Big Brother's Big Business


[...] Video surveillance has become the fastest-growing industry within the major categories of electronic securityÑwith nearly one in four major cities in America investing in new technology, analysts say. It has more than doubled in the last five years, becoming an estimated $9.2 billion business in 2005 and expected to grow to $21 billion by 2010, says Joe Freeman, a columnist for Security Technology & Design Magazine and founder and president of J.P. Freeman, a market research and consulting firm. "What we have is a huge industry that is attracting competitors from everywhere," says Freeman. "In this world of constant threat, it's almost impossible to predict what might happen. . . . But the one overarching thing that we know is that security, which used to be a quietly growing industry, is now an international attention of the first order" [...]

In New York City, a combination of government and private funds (including $200 million from the U.S. Department of Homeland Security last year) has created a network of cameras that reaches far into the thousands, spanning subway stations, traffic signals, overhead awnings and private businesses. The Metropolitan Transit Authority, which runs the city's buses, subways and commuter trains, recently signed a multimillion-dollar contract with a major security company -- Lockheed Martin -- to add 1,000 smart cameras to the system's already 3,000-camera-strong surveillance system, said spokesman Tom Kelly. The New York City Police Department operates an additional 3,000 cameras, the majority of which reside in the city's public housing developments, said spokesman Michael Cohen. But the total number of cameras -- both public and private -- is hard to gauge.
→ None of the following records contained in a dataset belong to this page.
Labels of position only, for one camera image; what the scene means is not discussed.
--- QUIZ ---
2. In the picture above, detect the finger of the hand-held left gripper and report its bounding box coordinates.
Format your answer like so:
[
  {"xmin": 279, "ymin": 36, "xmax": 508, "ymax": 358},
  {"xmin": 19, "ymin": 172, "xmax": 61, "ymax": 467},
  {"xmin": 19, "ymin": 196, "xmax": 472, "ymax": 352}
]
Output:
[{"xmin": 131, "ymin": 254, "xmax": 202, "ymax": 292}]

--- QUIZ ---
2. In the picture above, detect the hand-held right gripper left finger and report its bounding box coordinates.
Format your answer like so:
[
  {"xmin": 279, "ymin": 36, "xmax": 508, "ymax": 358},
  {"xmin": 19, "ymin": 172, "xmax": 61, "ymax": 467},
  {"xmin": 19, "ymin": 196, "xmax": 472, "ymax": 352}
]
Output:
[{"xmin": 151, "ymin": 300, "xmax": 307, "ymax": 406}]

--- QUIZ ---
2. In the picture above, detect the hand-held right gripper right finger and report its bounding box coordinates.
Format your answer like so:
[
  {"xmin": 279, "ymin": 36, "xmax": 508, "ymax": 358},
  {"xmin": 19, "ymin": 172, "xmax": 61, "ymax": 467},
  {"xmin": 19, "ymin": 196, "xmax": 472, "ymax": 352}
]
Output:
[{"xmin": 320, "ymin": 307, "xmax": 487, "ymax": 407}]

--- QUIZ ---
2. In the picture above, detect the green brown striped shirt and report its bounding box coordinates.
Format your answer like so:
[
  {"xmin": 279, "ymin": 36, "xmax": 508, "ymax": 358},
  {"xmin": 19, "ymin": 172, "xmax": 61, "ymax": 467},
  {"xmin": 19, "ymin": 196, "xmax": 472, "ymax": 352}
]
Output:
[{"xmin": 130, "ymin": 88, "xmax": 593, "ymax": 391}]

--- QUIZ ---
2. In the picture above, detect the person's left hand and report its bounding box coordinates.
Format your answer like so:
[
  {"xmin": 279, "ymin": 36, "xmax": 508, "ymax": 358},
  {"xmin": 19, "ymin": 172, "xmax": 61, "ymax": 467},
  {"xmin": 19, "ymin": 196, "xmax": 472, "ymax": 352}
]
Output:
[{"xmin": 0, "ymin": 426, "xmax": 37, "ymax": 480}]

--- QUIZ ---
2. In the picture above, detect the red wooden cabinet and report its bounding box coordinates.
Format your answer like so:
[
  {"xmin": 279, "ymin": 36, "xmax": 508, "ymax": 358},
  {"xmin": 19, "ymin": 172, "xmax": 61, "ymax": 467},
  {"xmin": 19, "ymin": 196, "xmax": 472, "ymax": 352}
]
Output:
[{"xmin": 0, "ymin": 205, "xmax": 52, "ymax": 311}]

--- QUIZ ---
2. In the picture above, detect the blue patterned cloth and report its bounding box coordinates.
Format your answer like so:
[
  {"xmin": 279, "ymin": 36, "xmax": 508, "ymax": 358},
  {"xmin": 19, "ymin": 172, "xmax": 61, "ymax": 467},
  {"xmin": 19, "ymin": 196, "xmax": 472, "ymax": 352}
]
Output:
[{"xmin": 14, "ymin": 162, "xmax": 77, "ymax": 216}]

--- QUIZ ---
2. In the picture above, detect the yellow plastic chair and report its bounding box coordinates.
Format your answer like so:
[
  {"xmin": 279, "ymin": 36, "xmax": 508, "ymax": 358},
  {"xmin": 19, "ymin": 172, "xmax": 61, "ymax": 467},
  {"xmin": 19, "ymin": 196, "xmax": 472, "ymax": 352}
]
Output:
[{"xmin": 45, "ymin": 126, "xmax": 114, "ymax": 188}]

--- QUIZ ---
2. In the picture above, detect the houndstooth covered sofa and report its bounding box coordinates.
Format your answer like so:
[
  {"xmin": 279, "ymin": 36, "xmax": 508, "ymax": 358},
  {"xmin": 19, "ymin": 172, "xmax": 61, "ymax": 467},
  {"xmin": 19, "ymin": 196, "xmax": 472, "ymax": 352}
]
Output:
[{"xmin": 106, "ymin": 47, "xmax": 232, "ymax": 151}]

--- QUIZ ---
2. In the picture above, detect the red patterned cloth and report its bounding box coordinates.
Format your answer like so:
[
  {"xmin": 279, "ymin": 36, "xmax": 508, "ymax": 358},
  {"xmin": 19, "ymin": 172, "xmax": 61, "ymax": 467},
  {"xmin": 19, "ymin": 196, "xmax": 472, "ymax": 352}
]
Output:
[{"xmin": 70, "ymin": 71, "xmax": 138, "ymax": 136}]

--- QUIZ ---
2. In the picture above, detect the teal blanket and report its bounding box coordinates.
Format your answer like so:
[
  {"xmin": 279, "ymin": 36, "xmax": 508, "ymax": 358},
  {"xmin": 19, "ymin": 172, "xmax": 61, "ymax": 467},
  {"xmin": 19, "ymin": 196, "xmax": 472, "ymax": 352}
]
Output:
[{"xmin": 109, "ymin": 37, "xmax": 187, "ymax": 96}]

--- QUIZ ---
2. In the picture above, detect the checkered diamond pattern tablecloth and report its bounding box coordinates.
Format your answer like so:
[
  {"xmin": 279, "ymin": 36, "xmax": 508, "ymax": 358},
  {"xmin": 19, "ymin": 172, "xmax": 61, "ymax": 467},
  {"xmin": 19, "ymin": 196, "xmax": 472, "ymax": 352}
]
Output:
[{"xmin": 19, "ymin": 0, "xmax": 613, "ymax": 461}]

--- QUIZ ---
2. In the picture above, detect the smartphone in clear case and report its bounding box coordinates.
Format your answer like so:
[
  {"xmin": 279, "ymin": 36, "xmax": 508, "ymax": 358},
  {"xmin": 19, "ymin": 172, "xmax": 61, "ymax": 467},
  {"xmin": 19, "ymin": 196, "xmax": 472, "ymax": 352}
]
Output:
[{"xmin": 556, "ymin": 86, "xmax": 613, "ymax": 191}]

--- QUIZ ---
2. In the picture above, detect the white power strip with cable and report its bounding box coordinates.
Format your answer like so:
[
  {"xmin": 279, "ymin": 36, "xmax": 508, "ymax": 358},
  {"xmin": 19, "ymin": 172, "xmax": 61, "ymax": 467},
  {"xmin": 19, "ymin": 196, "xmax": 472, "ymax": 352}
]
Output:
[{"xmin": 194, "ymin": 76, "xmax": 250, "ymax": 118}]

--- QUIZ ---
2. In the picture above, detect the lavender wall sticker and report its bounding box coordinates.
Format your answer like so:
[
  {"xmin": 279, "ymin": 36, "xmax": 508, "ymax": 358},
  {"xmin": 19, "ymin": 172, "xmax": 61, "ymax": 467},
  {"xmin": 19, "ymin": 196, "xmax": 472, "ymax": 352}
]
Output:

Bill Brown, a kind of amateur surveillance-camera spotter, estimates the total number of cameras in New York City to exceed 15,000 -- a figure city officials say they have no way to verify because they lack a system of registry. But Brown, 46, who works as a proofreader, has studied the city's surveillance systems for years. On any given Sunday, you can find him leading tours through the maze of city streets that he describes as New York's "open museum" of surveillance. A member of a performance troop called the Surveillance Camera Players, he has also spent countless hours mapping -- by hand -- the city's growing camera population. On a recent trip to Manhattan's Times Square, Brown was able to point out, from a single street corner, more than 25 cameras visible to the naked eye. "People are in favor of surveillance when it's presented as a generality," says Brown. "But if you get them to look at specific cameras, then they begin to disapprove."